_Records for the task_

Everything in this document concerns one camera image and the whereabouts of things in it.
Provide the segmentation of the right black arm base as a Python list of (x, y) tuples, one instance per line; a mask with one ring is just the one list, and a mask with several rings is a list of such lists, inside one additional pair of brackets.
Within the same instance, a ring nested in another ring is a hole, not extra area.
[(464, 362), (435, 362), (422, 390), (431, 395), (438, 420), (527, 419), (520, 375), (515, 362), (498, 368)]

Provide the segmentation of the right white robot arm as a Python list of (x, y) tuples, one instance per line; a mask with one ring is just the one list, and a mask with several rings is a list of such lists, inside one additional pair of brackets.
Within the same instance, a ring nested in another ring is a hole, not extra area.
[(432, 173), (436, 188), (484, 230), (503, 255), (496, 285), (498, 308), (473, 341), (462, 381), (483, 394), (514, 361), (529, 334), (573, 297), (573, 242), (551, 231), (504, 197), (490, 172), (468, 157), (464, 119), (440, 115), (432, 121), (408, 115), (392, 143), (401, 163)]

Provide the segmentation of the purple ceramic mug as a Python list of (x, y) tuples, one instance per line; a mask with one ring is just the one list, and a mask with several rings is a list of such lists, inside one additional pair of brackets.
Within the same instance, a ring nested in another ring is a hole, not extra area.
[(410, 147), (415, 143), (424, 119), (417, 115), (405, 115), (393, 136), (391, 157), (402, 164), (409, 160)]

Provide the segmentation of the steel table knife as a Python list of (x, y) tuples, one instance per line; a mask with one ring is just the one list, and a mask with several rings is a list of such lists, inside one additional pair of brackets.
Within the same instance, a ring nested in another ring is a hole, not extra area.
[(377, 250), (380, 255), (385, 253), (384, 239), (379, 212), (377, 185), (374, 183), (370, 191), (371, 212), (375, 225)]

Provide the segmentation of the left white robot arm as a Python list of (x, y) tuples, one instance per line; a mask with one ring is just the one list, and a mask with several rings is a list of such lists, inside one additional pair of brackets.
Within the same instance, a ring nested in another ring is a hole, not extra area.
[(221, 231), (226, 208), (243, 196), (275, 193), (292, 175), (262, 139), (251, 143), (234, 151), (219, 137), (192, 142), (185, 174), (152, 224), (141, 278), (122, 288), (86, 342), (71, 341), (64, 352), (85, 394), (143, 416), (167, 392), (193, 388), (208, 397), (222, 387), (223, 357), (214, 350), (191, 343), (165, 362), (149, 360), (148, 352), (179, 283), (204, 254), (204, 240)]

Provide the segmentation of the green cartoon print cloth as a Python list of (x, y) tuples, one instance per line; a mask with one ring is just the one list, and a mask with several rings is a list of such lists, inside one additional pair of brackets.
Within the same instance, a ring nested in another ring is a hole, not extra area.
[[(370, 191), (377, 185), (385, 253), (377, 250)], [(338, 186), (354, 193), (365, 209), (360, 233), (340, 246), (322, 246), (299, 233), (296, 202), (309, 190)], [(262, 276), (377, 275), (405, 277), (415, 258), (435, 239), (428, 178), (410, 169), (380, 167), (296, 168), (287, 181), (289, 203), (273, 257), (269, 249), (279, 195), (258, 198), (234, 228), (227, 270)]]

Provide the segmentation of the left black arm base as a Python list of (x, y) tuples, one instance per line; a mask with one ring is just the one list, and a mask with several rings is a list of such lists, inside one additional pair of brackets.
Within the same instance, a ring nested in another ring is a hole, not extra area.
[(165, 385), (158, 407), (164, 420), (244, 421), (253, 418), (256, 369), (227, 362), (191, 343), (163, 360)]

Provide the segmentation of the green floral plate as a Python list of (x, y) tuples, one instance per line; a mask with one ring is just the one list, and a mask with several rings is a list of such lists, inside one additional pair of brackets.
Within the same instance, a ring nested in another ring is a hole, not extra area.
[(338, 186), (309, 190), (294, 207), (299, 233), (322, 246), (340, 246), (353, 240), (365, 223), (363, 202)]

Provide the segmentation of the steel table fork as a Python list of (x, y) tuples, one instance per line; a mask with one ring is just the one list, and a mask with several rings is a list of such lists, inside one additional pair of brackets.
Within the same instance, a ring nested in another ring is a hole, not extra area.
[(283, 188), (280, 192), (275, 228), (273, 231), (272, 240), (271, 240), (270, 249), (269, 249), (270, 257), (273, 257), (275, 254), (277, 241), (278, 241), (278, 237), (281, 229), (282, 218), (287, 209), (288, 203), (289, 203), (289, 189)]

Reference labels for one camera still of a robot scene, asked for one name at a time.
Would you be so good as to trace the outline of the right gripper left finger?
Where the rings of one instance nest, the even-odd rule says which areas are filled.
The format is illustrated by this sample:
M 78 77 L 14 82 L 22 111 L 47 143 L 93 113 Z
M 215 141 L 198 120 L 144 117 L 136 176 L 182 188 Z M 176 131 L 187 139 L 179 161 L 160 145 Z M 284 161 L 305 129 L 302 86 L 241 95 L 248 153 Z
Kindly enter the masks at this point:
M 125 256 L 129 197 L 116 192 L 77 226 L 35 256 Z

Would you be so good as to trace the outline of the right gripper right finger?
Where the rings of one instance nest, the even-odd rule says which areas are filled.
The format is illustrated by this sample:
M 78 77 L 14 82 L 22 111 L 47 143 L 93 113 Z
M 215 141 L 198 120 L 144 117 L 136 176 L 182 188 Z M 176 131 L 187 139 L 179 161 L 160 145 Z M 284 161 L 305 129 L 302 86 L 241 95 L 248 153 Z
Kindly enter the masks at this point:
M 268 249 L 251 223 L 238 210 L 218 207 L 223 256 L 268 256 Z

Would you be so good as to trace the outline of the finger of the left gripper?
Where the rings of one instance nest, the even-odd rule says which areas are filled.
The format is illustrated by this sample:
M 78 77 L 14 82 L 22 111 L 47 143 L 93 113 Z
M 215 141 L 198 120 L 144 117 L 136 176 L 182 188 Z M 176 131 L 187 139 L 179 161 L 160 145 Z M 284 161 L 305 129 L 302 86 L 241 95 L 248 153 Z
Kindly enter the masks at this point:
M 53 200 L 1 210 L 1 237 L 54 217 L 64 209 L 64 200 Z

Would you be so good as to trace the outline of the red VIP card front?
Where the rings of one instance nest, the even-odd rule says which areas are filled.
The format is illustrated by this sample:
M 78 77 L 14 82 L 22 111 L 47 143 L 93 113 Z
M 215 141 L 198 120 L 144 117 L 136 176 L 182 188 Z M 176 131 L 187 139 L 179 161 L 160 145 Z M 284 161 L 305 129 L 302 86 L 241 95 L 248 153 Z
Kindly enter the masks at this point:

_Work instructions_
Go through the listing above and find each line containing the string "camera"; copy those lines.

_Solution to the problem_
Everything in this document concerns one camera image and the whereabouts of things in it.
Reference labels for one camera still of a robot scene, asked for one name at a time.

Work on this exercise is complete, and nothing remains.